I think we should figure out why ResourceType::kSVGDocument is a thing first. If it only exists for non-web consumers, I agree we should go with image, but otherwise...

[Rob--W]

Coincidentally I recently looked into why svg subresource requests (e.g. in <use href>) are classified as "other" rather than "image" in Firefox, at https://bugzilla.mozilla.org/show_bug.cgi?id=1624471#c5. I'm not authorative here, but I would think that "image" makes more sense in this case than "other" or "document".

[yoavweiss]

Here are Chromium's code search results for kSVGDocument.
From brief scanning I think it's mostly impacting a couple of error messages, but not much more than that...

It also seems Chromium is explicitly translating it to an "image" destination

[evilpie]

I am changing Firefox (bug 1773976) to treat CSS filter: url("foo.svg#bar") and SVG <use> as "image", primarily because we were running into web-compatibility issues with CSP img-src not applying to these SVG loads.

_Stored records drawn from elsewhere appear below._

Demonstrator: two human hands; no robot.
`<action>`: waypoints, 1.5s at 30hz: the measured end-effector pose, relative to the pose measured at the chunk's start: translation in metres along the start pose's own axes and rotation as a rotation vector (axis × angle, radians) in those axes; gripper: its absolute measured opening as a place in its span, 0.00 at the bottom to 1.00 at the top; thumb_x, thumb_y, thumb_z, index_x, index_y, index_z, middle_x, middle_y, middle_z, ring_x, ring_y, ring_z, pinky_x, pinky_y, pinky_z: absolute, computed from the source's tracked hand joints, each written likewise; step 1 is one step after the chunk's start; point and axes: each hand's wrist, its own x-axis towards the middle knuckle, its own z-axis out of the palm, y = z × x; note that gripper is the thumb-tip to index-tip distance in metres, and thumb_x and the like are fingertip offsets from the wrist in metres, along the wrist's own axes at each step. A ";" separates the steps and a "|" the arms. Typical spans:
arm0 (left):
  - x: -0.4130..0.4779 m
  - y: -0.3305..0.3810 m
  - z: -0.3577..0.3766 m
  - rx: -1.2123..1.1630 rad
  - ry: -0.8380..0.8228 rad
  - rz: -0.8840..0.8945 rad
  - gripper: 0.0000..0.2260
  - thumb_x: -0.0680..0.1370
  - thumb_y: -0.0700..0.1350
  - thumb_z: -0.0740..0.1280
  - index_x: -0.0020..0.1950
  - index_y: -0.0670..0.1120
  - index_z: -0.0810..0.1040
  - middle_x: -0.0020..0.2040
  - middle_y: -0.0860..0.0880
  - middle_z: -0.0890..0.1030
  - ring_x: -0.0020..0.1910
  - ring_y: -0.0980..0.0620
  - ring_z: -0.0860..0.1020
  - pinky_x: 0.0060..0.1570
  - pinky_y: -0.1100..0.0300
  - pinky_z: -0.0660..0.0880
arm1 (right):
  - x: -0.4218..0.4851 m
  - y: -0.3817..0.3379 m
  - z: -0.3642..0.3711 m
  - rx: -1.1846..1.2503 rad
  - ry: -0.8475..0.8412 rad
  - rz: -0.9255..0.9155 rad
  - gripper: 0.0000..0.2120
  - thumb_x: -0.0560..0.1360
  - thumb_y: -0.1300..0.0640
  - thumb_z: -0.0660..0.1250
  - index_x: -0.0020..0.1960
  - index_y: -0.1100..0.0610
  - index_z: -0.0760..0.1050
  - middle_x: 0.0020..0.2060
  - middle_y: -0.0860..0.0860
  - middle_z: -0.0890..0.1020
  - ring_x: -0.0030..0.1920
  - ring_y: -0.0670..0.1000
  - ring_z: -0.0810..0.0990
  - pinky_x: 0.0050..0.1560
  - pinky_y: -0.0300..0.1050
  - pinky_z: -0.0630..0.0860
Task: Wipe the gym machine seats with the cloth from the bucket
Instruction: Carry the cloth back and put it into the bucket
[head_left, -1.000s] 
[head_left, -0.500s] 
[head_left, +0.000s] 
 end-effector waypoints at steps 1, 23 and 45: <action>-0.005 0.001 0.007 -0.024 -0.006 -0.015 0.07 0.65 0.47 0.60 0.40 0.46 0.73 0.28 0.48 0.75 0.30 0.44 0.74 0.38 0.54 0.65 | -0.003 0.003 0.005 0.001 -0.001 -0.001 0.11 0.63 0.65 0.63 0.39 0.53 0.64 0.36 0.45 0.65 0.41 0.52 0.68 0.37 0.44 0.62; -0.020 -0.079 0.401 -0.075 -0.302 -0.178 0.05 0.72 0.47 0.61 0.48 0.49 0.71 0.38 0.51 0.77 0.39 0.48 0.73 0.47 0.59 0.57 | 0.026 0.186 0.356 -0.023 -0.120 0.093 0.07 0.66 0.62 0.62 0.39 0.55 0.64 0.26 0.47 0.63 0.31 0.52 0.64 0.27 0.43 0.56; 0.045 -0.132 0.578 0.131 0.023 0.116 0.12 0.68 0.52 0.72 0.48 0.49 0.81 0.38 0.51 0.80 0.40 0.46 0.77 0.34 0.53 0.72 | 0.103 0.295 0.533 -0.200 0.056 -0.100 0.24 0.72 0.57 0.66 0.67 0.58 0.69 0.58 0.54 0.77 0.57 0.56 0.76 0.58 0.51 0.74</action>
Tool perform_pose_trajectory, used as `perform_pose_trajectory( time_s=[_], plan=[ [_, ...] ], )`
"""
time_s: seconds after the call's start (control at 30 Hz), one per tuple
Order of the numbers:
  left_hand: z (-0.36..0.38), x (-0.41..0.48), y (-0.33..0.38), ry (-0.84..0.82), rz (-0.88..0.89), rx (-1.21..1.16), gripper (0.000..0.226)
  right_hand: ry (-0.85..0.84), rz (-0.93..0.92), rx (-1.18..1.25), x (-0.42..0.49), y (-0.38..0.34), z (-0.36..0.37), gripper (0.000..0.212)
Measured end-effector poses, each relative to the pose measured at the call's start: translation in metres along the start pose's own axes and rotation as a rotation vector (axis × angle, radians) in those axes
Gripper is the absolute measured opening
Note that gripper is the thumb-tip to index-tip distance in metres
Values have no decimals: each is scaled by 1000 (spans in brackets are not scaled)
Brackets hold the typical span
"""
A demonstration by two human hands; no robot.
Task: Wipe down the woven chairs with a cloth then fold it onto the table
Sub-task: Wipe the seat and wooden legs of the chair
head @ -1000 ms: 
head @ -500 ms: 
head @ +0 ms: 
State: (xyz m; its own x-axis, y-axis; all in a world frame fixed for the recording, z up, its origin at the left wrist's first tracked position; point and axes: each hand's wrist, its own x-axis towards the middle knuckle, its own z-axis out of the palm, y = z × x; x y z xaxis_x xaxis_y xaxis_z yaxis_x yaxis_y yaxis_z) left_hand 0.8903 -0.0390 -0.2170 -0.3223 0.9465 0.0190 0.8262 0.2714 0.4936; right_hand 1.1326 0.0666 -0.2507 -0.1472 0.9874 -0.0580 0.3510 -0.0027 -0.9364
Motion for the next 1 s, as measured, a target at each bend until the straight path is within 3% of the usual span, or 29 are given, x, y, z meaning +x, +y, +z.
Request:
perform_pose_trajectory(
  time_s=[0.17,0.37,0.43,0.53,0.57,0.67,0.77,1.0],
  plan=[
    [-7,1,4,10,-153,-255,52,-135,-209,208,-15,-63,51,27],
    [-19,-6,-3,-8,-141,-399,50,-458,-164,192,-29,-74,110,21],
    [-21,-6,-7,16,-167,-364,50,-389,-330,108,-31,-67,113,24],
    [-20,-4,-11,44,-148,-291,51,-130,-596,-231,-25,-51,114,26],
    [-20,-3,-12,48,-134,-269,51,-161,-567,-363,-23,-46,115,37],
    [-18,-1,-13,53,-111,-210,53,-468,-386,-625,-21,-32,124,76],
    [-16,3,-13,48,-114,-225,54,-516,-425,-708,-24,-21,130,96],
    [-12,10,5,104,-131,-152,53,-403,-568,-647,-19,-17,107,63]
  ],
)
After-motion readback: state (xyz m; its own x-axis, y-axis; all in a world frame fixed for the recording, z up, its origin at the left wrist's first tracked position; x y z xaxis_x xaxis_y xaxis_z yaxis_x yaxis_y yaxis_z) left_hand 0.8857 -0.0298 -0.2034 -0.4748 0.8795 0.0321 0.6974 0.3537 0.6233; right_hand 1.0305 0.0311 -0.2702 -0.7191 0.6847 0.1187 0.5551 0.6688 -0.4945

Could this be codified? I think there is currently no WPT for this behavior.

[yoavweiss]

^^ @noamr

[longsonr]

Another point to consider: the SVG document, when loaded using a <use> tag, doesn't seem to be able to run script, so maybe an "image" destination is the right call (and the Chromium implementation would have to somehow deal with that SVG documents are images too).

/cc @yutakahirano @mikewest

While neither use, nor image will run script within <script> tags.

• use will run javascript event handlers but image will not.
• use can load external references e.g. other use elements but image cannot load any external references.
• use must be same domain as the loading content but image need not be.